Let me remind you, I am currently working with a project that is located in another directory regarding my previous work with Redd. In order not to be confused, I will delete old projects from the tree (but only from the tree, without erasing the files themselves).



Then click the right mouse button on the empty tree and select Import in the menu:



Next - General-> Existing Project into Workspace :



And just choose the directory in which the project files are stored:





Both projects inherited from past experiments will connect to the development environment.
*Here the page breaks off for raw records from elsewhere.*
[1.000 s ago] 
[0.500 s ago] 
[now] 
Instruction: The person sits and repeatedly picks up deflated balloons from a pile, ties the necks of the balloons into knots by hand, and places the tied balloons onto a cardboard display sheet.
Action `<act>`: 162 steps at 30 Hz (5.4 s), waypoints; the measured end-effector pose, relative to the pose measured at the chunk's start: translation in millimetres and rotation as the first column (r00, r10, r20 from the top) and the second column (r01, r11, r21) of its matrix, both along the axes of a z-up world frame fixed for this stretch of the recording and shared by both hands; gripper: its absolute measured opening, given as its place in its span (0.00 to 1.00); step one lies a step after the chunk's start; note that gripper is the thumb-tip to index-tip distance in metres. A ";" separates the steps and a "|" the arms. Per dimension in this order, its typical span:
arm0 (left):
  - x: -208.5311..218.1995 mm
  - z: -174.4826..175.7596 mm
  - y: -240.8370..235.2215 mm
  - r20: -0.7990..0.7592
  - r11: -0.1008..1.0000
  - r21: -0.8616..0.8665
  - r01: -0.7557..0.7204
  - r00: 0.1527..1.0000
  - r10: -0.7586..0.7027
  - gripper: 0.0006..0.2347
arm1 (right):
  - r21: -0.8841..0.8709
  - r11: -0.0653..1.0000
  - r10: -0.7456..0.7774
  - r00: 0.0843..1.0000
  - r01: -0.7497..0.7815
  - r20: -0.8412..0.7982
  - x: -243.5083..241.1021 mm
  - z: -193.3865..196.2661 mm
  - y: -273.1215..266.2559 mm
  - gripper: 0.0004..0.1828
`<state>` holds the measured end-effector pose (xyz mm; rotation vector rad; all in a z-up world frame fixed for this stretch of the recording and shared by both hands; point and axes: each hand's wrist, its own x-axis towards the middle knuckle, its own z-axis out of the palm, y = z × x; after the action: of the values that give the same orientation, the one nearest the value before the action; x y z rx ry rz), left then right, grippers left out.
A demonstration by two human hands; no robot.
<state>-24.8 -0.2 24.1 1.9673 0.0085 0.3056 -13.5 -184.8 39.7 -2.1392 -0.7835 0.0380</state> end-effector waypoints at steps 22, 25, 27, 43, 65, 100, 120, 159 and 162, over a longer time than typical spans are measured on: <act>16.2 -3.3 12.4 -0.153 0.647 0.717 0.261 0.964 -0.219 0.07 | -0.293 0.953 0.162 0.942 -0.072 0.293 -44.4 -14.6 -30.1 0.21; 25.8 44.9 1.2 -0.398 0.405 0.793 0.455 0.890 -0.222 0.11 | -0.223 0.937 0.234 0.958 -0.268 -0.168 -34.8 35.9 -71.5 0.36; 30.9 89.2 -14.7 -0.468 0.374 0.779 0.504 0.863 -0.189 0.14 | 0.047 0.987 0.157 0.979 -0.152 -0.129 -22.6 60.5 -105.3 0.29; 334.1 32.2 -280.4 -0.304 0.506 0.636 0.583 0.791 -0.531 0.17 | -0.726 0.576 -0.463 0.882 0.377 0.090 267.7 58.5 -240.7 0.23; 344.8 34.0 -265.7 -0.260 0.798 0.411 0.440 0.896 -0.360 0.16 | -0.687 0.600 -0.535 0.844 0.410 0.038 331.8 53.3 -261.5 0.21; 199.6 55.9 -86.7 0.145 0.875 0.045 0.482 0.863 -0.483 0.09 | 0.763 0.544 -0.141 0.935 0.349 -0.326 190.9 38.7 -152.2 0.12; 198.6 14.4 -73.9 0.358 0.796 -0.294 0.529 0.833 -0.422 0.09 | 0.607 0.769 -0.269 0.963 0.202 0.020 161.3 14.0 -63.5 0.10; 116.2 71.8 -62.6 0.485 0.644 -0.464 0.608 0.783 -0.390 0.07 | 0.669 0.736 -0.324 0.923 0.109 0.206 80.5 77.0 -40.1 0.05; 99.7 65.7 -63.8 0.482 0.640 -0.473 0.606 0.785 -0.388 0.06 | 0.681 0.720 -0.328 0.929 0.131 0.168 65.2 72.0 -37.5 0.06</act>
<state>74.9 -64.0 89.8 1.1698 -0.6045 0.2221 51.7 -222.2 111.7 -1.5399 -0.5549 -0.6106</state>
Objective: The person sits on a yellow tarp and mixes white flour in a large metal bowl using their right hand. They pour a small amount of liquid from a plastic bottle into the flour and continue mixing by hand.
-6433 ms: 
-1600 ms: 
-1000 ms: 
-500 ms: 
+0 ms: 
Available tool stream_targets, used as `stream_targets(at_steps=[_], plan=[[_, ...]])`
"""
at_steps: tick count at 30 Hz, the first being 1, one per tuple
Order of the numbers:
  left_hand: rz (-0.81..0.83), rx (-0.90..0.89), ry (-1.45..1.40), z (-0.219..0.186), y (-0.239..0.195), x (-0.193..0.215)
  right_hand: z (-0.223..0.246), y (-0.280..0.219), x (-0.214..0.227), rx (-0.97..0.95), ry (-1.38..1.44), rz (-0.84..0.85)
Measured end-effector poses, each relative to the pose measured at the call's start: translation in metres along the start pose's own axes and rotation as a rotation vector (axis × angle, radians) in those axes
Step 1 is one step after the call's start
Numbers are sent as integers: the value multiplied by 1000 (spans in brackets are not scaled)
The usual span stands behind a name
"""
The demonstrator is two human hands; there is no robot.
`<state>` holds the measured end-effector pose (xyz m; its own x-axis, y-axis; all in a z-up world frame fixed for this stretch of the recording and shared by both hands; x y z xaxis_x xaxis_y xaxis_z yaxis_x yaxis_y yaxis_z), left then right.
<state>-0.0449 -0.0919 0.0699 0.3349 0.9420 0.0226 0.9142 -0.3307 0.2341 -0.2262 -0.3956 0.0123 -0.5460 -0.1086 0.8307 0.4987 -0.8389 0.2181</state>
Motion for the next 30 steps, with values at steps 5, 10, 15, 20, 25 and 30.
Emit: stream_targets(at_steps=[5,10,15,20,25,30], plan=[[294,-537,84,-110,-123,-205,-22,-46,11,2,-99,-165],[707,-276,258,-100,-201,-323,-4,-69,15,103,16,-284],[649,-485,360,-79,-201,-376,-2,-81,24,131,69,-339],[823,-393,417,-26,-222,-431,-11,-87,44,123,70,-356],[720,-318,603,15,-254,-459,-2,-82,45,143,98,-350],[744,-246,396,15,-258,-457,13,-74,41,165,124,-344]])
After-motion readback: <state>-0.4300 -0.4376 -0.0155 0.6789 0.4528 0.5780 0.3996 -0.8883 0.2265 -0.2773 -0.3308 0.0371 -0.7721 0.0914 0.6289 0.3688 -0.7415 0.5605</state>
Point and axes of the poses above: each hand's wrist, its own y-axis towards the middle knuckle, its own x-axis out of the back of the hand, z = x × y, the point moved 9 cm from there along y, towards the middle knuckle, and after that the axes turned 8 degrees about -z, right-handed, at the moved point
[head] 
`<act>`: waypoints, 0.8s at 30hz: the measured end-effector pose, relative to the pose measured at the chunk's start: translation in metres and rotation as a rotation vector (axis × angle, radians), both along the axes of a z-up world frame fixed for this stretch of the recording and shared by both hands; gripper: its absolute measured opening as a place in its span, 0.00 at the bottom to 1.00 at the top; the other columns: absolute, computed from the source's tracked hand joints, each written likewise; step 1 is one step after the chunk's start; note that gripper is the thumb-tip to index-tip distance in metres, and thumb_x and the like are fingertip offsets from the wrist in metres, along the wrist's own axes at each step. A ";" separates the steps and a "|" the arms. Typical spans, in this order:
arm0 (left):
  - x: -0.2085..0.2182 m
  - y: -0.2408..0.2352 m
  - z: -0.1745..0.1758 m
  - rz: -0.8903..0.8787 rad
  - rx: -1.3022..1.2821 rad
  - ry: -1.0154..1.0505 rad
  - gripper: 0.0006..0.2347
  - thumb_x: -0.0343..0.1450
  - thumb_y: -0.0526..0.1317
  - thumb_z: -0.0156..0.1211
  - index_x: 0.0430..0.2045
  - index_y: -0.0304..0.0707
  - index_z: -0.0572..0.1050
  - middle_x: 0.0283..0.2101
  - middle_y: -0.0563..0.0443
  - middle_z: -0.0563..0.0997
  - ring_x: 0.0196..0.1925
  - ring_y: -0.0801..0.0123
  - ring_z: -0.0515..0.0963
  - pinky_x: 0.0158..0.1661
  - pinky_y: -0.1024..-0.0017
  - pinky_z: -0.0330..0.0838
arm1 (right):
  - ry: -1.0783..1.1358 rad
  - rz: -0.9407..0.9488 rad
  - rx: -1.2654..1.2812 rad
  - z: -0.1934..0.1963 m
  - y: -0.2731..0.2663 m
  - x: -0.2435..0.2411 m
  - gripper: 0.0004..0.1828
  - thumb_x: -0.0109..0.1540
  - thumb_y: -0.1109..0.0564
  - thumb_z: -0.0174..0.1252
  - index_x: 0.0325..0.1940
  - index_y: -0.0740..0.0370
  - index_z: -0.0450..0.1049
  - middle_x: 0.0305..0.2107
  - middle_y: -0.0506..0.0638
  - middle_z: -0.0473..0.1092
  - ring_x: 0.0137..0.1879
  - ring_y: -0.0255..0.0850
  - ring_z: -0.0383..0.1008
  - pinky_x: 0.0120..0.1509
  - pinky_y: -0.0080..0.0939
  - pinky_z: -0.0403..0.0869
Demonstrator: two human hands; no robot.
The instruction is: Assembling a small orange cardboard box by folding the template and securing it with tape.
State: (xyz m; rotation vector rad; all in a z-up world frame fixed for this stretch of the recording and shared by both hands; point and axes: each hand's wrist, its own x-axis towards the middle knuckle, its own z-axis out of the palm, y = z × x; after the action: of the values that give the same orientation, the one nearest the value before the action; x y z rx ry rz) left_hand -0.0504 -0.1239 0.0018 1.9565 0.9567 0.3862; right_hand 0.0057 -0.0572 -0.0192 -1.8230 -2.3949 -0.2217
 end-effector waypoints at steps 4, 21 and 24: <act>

I will highlight the next item in the frame:
Each time after changing the hardware configuration, you should re-select the menu item Nios II -> Generate BSP for the BSP project.




Actually, after this operation, a new block appeared in the file \ AVALON_DEMO \ software \ SDRAMtest_bsp \ system.h :
 /* * CrazySerial_0 configuration * */ #define ALT_MODULE_CLASS_CrazySerial_0 CrazySerial #define CRAZYSERIAL_0_BASE 0x4011020 #define CRAZYSERIAL_0_IRQ -1 #define CRAZYSERIAL_0_IRQ_INTERRUPT_CONTROLLER_ID -1 #define CRAZYSERIAL_0_NAME "/dev/CrazySerial_0" #define CRAZYSERIAL_0_SPAN 16 #define CRAZYSERIAL_0_TYPE "CrazySerial" 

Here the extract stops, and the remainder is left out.